TASK OBJECTIVE — Every line from the line containing "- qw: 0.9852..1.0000" through the end of the data is to be reproduced exactly, excluding pictures.

DATASET SECTION —

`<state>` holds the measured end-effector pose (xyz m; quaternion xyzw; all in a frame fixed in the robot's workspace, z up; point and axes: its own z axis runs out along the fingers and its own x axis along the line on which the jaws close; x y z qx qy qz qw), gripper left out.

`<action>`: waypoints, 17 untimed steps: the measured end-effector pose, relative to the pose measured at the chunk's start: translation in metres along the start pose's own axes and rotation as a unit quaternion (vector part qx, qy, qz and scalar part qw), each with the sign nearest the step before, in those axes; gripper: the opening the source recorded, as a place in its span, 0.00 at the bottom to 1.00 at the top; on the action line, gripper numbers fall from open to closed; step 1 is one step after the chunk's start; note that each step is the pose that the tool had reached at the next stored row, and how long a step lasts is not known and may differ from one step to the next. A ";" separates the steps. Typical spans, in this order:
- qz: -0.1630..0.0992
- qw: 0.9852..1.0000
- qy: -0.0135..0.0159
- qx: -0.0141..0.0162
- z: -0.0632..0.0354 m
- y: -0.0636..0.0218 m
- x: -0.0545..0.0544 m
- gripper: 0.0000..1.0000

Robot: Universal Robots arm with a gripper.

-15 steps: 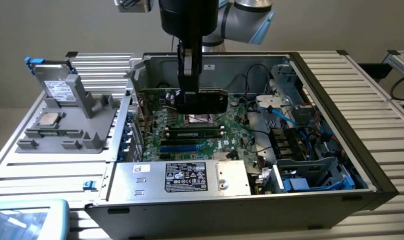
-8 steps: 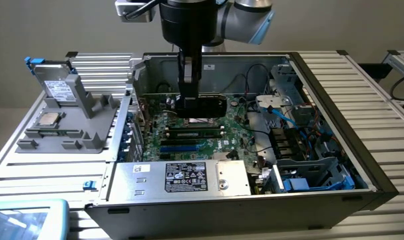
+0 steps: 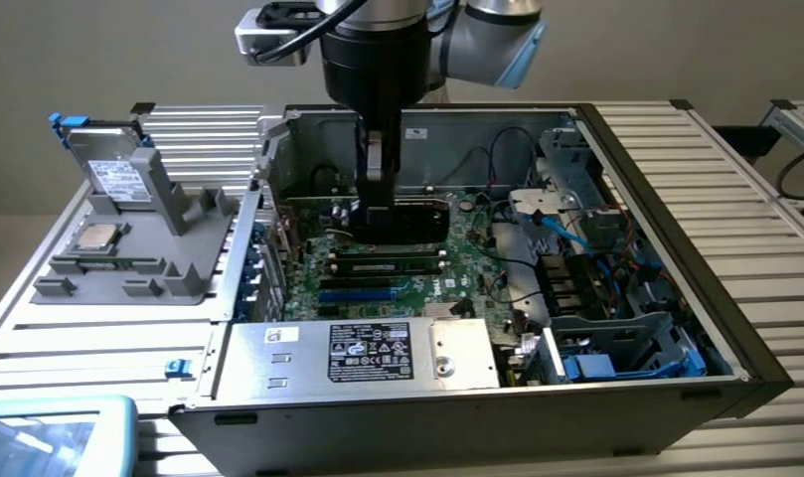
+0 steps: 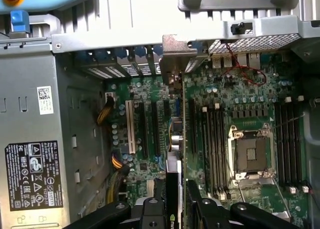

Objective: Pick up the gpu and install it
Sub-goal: 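Insert the gpu into the slot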

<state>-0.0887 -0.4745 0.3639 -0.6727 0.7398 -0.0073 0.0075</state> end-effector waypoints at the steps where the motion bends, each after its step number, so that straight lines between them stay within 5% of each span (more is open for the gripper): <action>1: 0.000 1.000 0.001 0.000 0.0019 0.0001 0.000 0.28; 4: 0.000 1.000 0.004 0.000 0.0066 0.0002 0.000 0.28; 10: 0.000 1.000 0.017 0.002 0.0131 0.0003 0.000 0.28; 17: 0.000 1.000 0.017 0.002 0.0259 0.0025 -0.001 0.28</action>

ANSWER SECTION —
- qw: 0.9852..1.0000
- qy: -0.0135..0.0159
- qx: -0.0141..0.0162
- z: -0.0632..0.0354 m
- y: -0.0636..0.0218 m
- x: -0.0545..0.0544 m
- gripper: 0.0000..1.0000

Robot: Universal Robots arm with a gripper.

-15 steps: 
-8 steps: 
+0 steps: 
+0 steps: 

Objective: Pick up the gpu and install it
Sub-goal: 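Insert the gpu into the slot
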
<state>-0.0887 -0.4745 0.3639 -0.6727 0.7398 -0.0073 0.0075</state> end-effector waypoints at the steps where the motion bends, each after its step number, so that straight lines between them stay within 5% of each span (more is open for the gripper): <action>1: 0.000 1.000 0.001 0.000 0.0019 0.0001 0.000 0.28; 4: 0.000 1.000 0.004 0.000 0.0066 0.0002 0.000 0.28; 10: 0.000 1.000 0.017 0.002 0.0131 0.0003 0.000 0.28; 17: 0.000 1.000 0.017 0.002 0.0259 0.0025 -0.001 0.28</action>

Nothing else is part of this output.